PCA

首页 > 代码库 > PCA

2024-07-22 12:39:55 222人阅读

http://deeplearning.stanford.edu/wiki/index.php/PCA

Principal Components Analysis (PCA) is a dimensionality reduction algorithm that can be used to significantly speed up your unsupervised feature learning algorithm.

example

Suppose you are training your algorithm on images. Then the input will be somewhat redundant, because the values of adjacent pixels in an image are highly correlated. Concretely, suppose we are training on 16x16 grayscale image patches. Then $\textstyle x \in \Re^{256}$ are 256 dimensional vectors, with one feature $\textstyle x_j$ corresponding to the intensity of each pixel. Because of the correlation between adjacent pixels, PCA will allow us to approximate the input with a much lower dimensional one, while incurring very little error.

PCA will find a lower-dimensional subspace onto which to project our data. From visually examining the data, it appears that $\textstyle u_1$ is the principal direction of variation of the data, and $\textstyle u_2$ the secondary direction of variation:
the data varies much more in the direction $\textstyle u_1$ than $\textstyle u_2$ .
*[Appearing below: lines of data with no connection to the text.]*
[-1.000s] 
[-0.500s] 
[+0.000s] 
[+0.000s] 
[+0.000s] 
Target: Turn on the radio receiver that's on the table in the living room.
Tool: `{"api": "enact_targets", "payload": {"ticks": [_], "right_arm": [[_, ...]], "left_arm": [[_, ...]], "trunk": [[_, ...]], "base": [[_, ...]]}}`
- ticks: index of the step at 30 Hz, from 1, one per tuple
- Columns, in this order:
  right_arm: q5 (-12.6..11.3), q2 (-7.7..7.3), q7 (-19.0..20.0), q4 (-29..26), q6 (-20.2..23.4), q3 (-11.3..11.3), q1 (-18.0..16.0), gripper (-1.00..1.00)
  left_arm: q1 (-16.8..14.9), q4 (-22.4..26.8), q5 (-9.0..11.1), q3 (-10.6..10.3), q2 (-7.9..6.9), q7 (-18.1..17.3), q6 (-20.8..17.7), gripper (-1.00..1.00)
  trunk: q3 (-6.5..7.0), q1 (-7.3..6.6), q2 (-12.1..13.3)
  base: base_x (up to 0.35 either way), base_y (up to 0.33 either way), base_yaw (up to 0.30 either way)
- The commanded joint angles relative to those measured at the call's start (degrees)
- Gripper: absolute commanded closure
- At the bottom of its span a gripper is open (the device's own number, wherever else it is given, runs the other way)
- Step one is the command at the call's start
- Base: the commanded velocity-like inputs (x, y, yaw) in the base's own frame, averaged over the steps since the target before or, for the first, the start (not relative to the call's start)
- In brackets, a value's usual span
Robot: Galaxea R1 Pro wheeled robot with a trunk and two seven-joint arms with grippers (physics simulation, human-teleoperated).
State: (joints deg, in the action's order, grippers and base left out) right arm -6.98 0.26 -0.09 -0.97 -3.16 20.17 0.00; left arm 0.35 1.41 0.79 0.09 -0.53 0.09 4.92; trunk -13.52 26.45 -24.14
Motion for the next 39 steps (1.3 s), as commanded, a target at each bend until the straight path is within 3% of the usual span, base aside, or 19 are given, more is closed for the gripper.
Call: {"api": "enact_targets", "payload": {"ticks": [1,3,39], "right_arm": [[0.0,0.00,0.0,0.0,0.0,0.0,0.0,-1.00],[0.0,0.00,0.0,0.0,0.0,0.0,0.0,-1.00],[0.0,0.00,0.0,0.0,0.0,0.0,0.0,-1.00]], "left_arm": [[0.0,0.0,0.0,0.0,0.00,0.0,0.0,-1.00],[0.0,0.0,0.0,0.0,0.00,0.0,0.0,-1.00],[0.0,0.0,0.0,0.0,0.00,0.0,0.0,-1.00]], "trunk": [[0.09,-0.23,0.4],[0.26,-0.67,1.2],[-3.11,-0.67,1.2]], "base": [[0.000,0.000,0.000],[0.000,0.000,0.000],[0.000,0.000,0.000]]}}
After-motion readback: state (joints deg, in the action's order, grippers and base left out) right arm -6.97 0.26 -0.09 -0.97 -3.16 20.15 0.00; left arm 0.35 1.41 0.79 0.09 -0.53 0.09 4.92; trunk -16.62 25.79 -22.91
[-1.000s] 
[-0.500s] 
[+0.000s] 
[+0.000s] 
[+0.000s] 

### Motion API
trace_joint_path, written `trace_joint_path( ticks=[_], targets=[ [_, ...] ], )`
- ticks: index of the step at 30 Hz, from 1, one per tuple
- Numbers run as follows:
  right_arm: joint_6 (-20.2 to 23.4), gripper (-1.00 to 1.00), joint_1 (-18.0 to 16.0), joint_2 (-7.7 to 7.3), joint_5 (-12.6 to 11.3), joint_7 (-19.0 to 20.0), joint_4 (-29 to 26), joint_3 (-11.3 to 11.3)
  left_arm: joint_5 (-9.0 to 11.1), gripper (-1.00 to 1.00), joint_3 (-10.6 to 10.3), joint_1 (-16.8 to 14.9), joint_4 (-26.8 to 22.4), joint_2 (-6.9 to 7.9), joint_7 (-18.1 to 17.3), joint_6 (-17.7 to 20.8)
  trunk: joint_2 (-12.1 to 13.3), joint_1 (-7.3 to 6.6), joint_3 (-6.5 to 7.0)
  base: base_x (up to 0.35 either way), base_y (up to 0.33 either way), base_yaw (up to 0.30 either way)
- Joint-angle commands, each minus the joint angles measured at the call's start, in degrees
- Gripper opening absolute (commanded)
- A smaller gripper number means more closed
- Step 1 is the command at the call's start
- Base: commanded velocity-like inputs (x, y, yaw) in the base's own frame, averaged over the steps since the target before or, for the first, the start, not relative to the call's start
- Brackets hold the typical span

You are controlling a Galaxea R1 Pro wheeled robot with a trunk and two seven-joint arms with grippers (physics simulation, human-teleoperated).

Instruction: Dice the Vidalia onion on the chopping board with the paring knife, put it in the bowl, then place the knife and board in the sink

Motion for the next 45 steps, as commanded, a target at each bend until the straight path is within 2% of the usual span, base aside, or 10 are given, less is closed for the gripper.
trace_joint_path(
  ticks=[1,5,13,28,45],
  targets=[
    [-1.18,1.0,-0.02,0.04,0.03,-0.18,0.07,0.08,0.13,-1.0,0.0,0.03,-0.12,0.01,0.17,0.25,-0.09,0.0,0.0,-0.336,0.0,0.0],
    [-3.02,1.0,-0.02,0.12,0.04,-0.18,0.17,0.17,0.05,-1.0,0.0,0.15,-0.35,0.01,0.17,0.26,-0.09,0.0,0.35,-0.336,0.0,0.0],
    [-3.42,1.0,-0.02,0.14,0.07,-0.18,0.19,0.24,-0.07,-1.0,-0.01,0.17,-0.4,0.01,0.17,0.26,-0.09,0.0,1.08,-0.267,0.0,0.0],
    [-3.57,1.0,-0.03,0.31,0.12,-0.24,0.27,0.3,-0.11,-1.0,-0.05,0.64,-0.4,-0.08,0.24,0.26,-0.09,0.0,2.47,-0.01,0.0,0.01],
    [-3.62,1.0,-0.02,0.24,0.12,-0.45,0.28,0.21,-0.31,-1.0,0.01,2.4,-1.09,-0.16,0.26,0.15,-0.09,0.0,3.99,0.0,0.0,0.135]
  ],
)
To more formally find the directions $\textstyle u_1$ and $\textstyle u_2$ , we first compute the matrix $\textstyle \Sigma$ as follows:

$\begin{align}\Sigma = \frac{1}{m} \sum_{i=1}^m (x^{(i)})(x^{(i)})^T. \end{align}$

If $\textstyle x$ has zero mean, then $\textstyle \Sigma$ is exactly the covariance matrix of $\textstyle x$ . (The symbol " $\textstyle \Sigma$ ", pronounced "Sigma", is the standard notation for denoting the covariance matrix. Unfortunately it looks just like the summation symbol, as in $\sum_{i=1}^n i$ ; but these are two different things.)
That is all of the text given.